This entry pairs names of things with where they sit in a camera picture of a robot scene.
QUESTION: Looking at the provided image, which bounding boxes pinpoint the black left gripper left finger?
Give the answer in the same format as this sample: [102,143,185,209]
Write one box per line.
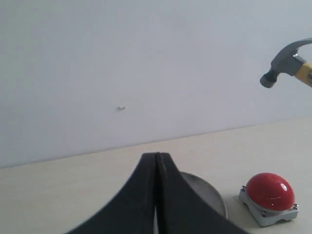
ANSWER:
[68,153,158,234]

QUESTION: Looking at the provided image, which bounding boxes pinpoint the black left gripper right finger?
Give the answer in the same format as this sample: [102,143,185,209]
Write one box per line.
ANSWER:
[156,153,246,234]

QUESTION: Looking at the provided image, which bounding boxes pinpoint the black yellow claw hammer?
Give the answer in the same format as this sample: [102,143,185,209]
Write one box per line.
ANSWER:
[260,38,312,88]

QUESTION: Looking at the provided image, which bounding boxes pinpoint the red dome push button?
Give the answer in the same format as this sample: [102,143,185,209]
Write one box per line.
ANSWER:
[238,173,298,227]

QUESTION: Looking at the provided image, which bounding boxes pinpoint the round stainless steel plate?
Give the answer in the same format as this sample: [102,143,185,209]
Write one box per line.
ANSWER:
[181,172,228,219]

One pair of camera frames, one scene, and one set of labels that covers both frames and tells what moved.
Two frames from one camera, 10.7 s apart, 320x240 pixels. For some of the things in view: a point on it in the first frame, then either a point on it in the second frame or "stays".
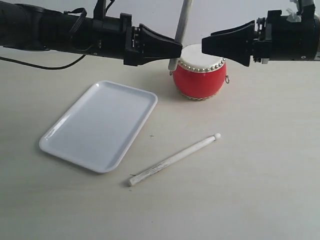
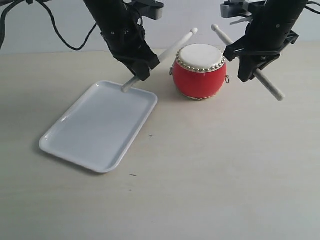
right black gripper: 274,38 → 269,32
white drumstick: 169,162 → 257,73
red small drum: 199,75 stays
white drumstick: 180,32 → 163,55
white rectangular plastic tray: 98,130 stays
=-=-=-=-=
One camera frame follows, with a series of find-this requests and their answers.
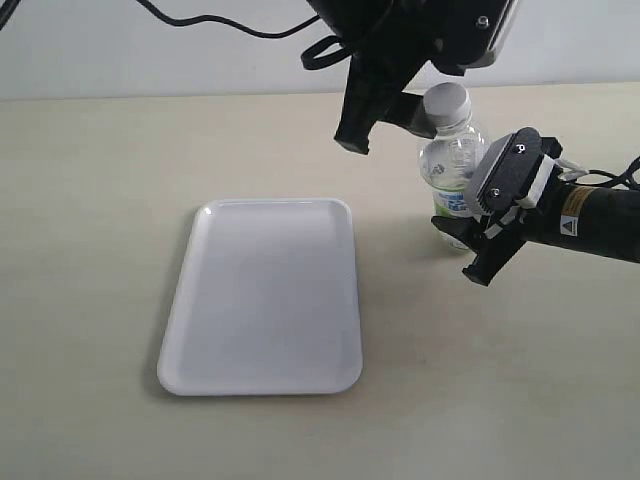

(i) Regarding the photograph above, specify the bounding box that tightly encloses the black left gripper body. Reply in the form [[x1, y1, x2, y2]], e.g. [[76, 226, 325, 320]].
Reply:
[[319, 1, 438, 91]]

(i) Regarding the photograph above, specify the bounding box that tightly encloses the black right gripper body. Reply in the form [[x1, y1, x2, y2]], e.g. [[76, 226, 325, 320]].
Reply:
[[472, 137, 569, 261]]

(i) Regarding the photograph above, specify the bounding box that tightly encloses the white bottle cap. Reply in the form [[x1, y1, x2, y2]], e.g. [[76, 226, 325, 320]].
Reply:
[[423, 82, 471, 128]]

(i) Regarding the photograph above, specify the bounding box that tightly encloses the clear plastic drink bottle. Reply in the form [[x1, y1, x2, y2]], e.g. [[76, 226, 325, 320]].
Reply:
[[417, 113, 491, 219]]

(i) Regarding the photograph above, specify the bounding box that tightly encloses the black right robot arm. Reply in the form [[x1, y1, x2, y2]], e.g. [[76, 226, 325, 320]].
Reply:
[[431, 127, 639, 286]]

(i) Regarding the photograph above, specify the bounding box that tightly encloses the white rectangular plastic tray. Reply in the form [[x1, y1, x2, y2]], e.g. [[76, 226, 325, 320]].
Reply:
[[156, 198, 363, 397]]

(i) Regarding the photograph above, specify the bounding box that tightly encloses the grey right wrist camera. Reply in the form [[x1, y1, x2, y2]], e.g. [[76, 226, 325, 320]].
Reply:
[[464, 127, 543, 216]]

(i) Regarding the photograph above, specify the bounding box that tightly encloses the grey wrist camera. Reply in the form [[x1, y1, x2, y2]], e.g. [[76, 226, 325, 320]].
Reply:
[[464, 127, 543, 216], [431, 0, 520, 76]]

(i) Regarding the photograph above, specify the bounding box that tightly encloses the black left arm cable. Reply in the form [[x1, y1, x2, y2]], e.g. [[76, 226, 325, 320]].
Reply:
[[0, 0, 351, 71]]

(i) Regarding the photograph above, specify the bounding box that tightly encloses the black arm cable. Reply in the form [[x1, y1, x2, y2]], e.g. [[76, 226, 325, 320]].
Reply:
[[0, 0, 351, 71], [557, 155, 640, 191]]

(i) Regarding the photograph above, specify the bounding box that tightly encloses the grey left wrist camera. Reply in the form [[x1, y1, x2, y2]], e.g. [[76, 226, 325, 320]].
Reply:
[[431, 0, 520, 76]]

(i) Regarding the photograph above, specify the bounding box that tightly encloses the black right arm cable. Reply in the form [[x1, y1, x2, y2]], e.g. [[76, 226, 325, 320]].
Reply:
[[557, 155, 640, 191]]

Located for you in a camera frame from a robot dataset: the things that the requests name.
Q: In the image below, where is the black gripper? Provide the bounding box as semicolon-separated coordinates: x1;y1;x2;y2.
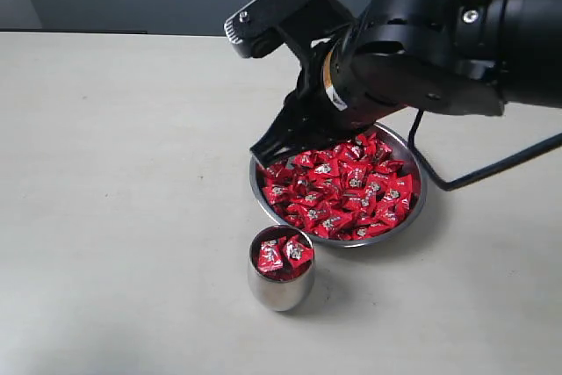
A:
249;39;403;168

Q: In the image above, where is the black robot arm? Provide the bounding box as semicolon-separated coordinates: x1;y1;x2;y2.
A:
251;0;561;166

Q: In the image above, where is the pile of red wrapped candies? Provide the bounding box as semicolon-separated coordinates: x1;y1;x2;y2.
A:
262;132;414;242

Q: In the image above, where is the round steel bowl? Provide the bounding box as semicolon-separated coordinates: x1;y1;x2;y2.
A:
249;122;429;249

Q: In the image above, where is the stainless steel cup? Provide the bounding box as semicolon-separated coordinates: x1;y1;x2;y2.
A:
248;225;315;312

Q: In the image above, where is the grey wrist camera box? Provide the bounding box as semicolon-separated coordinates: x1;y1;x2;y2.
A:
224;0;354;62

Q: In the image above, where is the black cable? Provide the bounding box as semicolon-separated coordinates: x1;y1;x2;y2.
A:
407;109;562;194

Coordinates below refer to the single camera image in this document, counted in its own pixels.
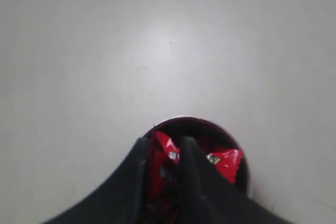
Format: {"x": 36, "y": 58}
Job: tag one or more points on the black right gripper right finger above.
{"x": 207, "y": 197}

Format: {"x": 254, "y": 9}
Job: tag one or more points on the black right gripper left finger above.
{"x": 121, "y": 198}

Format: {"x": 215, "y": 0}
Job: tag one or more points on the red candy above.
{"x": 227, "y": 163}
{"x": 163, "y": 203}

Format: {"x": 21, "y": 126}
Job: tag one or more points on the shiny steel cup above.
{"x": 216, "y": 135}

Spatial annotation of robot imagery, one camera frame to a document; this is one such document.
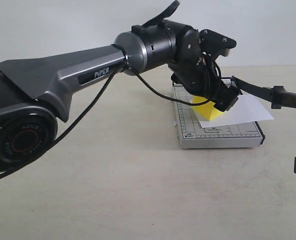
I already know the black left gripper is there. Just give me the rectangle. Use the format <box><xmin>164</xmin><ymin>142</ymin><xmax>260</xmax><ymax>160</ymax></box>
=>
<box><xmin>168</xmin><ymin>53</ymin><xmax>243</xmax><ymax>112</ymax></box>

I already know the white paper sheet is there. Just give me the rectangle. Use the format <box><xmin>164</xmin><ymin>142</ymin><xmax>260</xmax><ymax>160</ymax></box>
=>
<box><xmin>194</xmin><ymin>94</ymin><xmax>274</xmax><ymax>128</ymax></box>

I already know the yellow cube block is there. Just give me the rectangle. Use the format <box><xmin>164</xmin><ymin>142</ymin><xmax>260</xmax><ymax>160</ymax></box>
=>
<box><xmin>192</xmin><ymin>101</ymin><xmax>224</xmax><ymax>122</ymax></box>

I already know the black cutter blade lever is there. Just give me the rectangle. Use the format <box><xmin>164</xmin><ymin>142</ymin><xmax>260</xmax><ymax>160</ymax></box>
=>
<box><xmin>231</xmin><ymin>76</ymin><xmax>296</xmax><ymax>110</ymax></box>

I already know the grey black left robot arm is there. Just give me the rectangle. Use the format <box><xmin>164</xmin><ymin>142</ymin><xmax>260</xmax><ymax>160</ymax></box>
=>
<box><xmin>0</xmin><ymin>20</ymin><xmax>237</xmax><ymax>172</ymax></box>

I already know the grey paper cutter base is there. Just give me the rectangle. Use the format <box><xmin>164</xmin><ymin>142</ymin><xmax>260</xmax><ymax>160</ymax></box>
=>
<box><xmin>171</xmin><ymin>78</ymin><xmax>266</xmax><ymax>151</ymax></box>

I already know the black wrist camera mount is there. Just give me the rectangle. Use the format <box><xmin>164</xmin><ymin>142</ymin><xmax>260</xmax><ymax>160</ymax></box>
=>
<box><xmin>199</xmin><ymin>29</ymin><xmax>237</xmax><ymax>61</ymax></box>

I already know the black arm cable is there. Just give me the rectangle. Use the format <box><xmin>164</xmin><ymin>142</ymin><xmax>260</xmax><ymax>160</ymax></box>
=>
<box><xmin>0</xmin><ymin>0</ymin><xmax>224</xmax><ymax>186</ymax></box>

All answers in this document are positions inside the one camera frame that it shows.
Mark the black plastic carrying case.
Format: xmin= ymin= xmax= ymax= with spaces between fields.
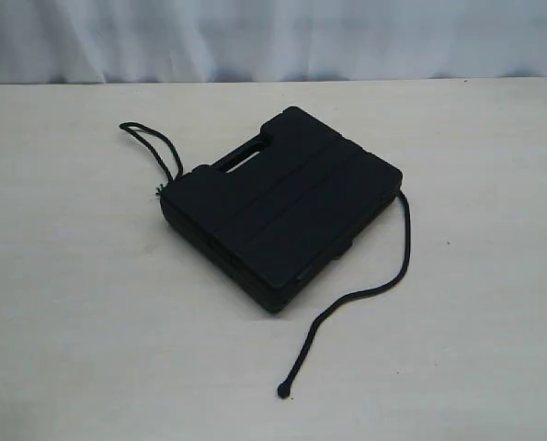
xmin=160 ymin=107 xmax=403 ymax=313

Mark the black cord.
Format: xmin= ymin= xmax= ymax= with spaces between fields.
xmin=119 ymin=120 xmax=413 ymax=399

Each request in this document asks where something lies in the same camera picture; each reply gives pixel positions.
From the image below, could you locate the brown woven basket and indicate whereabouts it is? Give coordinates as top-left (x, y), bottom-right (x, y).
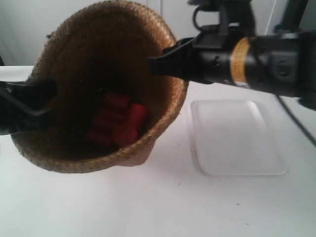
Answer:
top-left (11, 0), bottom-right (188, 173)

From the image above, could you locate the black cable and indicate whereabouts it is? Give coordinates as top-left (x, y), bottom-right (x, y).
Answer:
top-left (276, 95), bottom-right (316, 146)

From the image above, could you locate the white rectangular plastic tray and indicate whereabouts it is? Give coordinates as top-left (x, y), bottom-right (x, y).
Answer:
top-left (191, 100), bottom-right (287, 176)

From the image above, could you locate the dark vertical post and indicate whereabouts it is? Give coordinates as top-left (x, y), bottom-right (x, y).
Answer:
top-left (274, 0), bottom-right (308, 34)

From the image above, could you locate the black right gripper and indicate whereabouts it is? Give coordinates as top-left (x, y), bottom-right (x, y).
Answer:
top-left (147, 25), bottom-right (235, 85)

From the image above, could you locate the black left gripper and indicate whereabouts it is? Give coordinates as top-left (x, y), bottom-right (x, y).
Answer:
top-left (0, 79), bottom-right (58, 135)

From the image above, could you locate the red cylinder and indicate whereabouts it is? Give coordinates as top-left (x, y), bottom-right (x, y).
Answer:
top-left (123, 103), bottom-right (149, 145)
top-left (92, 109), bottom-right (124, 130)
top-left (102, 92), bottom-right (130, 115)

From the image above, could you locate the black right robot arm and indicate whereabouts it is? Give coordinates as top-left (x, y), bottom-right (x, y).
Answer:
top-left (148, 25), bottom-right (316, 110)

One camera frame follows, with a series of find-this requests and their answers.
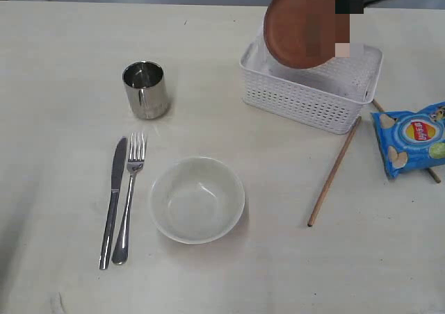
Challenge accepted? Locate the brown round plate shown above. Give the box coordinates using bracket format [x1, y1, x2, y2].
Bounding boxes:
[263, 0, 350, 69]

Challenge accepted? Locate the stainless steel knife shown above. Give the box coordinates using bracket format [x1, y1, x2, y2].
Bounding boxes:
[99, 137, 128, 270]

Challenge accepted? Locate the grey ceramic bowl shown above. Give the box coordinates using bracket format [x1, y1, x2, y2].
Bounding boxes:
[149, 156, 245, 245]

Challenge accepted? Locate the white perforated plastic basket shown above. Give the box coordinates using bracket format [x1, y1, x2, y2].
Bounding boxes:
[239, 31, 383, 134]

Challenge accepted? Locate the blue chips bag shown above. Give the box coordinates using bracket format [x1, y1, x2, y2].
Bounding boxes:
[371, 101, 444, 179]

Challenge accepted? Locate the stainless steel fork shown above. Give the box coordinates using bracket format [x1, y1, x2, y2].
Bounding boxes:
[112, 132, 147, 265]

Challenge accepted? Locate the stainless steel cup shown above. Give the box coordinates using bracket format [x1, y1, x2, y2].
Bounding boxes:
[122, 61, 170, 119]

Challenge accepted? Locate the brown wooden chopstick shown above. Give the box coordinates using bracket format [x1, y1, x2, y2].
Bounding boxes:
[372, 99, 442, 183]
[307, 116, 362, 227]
=-=-=-=-=
● **WHAT NEEDS TO BE DONE**: Among the lines above, which ones hold the string "scene"? Show them.

● **SOLVED EXERCISE**:
This entry pairs names of things with where they sit in a camera picture of a robot scene.
One pair of camera frames, one scene, and one set of labels that covers both frames and tells what moved.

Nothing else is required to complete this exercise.